§ Problem:
Search the data for the word "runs" and copy each line that has it.

§ Material shown:

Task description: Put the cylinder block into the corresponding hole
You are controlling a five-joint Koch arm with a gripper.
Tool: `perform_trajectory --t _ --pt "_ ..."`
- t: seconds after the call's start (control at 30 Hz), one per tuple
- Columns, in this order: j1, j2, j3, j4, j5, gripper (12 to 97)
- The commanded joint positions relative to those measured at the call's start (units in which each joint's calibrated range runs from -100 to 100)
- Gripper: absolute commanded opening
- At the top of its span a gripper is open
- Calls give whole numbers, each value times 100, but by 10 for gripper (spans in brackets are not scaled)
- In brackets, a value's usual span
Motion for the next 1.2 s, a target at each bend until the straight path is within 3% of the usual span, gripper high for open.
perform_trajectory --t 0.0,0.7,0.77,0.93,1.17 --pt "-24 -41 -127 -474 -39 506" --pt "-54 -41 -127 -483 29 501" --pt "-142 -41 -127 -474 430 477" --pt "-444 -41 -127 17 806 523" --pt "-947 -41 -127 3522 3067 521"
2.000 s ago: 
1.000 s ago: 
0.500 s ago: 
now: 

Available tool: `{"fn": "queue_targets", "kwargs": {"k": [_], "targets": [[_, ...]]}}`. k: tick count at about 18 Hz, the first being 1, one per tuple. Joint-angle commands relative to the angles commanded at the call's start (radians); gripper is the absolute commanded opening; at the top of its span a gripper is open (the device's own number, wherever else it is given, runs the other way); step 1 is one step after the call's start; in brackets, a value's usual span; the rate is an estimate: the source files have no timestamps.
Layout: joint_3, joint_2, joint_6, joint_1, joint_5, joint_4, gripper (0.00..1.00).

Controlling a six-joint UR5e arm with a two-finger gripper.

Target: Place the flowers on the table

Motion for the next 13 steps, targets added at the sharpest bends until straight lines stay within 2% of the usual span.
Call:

§ Solved exercise:
- The commanded joint positions relative to those measured at the call's start (units in which each joint's calibrated range runs from -100 to 100)
Available tool: `{"fn": "queue_targets", "kwargs": {"k": [_], "targets": [[_, ...]]}}`. k: tick count at about 18 Hz, the first being 1, one per tuple. Joint-angle commands relative to the angles commanded at the call's start (radians); gripper is the absolute commanded opening; at the top of its span a gripper is open (the device's own number, wherever else it is given, runs the other way); step 1 is one step after the call's start; in brackets, a value's usual span; the rate is an estimate: the source files have no timestamps.

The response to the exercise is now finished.